Exercise description: With pictures removed, print the listing exactly.

Supplied data:
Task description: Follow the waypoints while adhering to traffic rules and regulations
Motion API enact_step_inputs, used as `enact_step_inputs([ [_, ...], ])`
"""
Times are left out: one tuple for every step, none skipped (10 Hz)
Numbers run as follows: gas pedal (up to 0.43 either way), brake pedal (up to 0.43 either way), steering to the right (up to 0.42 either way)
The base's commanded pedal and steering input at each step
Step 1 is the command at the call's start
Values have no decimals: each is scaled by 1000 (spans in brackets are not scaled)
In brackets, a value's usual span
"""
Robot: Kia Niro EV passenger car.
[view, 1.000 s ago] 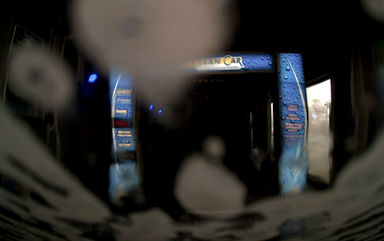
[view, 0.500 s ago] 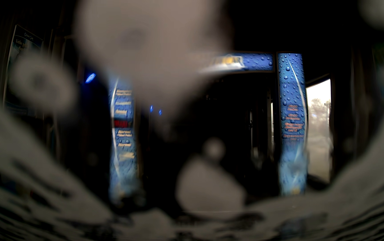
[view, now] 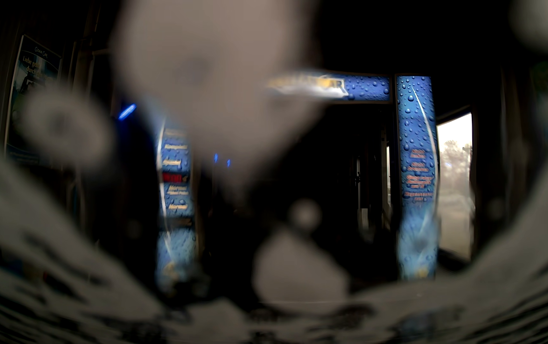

Output of the exercise:
Task description: Follow the waypoints while adhering to traffic rules and regulations
Motion API enact_step_inputs, used as `enact_step_inputs([ [_, ...], ])`
"""
Times are left out: one tuple for every step, none skipped (10 Hz)
Numbers run as follows: gas pedal (up to 0.43 either way), brake pedal (up to 0.43 either way), steering to the right (up to 0.42 either way)
The base's commanded pedal and steering input at each step
Step 1 is the command at the call's start
Values have no decimals: each is scaled by 1000 (spans in brackets are not scaled)
In brackets, a value's usual span
"""
Robot: Kia Niro EV passenger car.
[view, 1.000 s ago] 
[view, 0.500 s ago] 
[view, now] 

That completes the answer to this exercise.